» Records drawn from a dataset:
=== Section Start ===

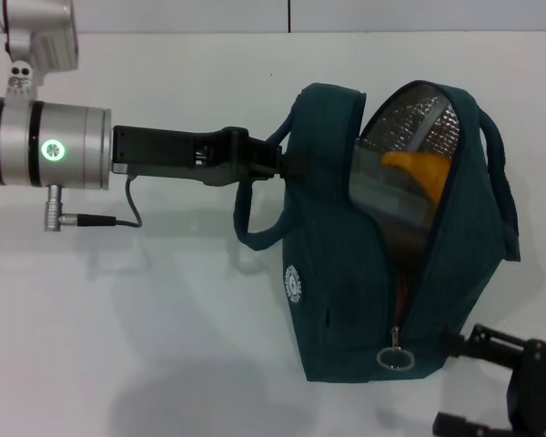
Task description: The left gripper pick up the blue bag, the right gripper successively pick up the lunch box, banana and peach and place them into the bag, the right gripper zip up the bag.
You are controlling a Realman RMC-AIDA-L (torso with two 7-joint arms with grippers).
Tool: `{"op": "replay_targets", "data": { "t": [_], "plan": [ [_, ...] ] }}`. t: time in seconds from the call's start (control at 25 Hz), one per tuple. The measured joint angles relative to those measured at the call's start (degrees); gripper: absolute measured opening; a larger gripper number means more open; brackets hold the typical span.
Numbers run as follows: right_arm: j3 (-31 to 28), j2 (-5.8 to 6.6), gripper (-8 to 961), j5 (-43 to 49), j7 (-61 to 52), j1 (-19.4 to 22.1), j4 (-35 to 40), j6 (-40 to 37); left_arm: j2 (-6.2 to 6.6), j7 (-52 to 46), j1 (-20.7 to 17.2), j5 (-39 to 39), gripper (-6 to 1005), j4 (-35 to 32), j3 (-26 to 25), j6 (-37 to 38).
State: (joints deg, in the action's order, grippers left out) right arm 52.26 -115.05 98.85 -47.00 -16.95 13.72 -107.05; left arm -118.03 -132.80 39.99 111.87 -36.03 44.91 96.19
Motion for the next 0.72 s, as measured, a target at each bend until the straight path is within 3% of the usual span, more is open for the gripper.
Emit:
{"op": "replay_targets", "data": {
  "t": [0.72],
  "plan": [
    [0.5,-0.17,815,1.5,1.3,-1.5,-3.1,6.7,-0.09,0.0,0.0,0.0,39,0.0,0.0,0.0]
  ]
}}
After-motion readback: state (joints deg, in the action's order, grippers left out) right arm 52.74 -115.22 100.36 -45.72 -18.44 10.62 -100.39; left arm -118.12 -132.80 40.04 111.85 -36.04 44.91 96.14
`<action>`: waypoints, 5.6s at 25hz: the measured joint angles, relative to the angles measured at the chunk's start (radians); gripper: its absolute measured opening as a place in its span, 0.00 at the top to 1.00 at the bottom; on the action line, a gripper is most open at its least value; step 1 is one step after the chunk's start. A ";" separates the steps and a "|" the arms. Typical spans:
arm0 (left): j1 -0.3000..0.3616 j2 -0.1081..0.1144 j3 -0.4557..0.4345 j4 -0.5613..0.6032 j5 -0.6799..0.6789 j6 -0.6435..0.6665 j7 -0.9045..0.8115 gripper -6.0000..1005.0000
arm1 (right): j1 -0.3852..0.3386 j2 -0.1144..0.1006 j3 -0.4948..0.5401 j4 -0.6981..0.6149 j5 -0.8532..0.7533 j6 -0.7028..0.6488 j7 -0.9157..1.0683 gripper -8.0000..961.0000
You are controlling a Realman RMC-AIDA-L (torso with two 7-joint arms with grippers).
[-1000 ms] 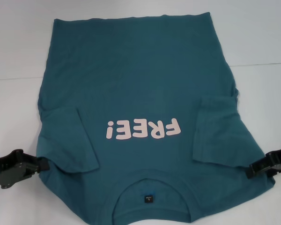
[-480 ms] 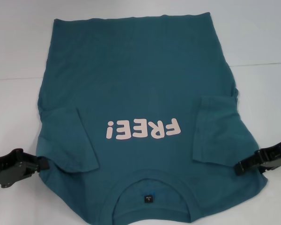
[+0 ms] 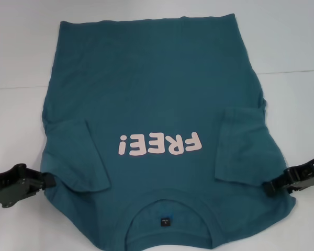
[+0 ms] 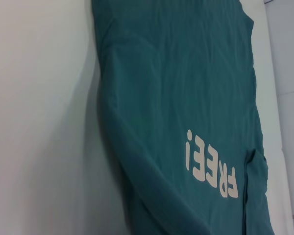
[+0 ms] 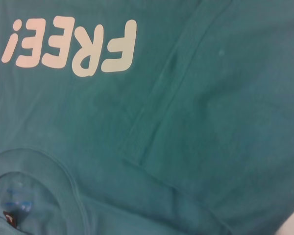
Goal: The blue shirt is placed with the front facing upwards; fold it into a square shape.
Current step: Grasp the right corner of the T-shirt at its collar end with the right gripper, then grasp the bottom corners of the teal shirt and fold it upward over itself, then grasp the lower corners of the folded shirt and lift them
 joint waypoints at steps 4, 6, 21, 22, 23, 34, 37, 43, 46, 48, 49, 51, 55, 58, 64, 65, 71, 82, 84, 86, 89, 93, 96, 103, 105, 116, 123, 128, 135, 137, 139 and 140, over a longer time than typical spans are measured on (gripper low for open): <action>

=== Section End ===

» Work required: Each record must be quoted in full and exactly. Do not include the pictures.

» Output for this exercise:
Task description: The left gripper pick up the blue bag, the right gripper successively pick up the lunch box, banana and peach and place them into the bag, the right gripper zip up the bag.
You are controlling a Realman RMC-AIDA-L (torso with two 7-joint arms with grippers).
Tool: `{"op": "replay_targets", "data": { "t": [_], "plan": [ [_, ...] ] }}`. t: time in seconds from the call's start (control at 25 Hz), one per tuple. The measured joint angles relative to those measured at the call's start (degrees); gripper: absolute measured opening; a larger gripper number means more open; brackets hold the typical span.
Numbers run as follows: right_arm: j3 (-31 to 28), j2 (-5.8 to 6.6), gripper (-8 to 961), j5 (-43 to 49), j7 (-61 to 52), j1 (-19.4 to 22.1), j4 (-35 to 40), j6 (-40 to 37); left_arm: j2 (-6.2 to 6.6), j7 (-52 to 46), j1 (-20.7 to 17.2), j5 (-39 to 39), gripper (-6 to 1005), j4 (-35 to 32), j3 (-26 to 25), j6 (-37 to 38).
State: (joints deg, in the action's order, grippers left out) right arm 52.26 -115.05 98.85 -47.00 -16.95 13.72 -107.05; left arm -118.03 -132.80 39.99 111.87 -36.03 44.91 96.19
Motion for the next 0.72 s, as measured, a target at each bend until the straight path is within 3% of the usual span, more is open for the gripper.
Emit:
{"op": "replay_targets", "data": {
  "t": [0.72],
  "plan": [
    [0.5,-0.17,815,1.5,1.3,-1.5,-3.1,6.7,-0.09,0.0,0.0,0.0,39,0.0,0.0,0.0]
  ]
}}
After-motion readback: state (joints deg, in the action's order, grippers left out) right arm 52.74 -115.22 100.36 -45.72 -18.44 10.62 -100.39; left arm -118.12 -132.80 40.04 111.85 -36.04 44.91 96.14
`<action>`: waypoints, 5.6s at 25hz: the measured joint angles, relative to the angles measured at the chunk's start (radians); gripper: its absolute measured opening as a place in its span, 0.00 at the top to 1.00 at the bottom; on the action line, a gripper is most open at its least value; step 1 is one step after the chunk's start. A ";" separates the steps and a "|" the arms. Typical spans:
arm0 (left): j1 -0.3000..0.3616 j2 -0.1081..0.1144 j3 -0.4557..0.4345 j4 -0.5613..0.6032 j5 -0.6799..0.6789 j6 -0.6435..0.6665 j7 -0.9045..0.8115 gripper -6.0000..1005.0000
arm1 (right): j1 -0.3852..0.3386 j2 -0.1144..0.1006 j3 -0.4948..0.5401 j4 -0.6981..0.6149 j5 -0.8532..0.7533 j6 -0.7028..0.6488 j7 -0.9157..1.0683 gripper -8.0000..961.0000
You are controlling a Realman RMC-AIDA-L (torso with two 7-joint arms with grippers).
[-1000 ms] 
[-480 ms] 
[+0 ms] 
[+0 ms] 
[+0 ms] 
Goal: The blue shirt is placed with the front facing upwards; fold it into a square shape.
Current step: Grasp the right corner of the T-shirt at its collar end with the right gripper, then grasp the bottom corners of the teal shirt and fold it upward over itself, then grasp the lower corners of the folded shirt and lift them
 joint waypoints at steps 4, 6, 21, 22, 23, 34, 37, 43, 46, 48, 49, 51, 55, 58, 64, 65, 71, 82, 84, 86, 89, 93, 96, 103, 105, 116, 123, 128, 135, 137, 139 and 140, over a longer time than typical spans are measured on (gripper low for open): <action>

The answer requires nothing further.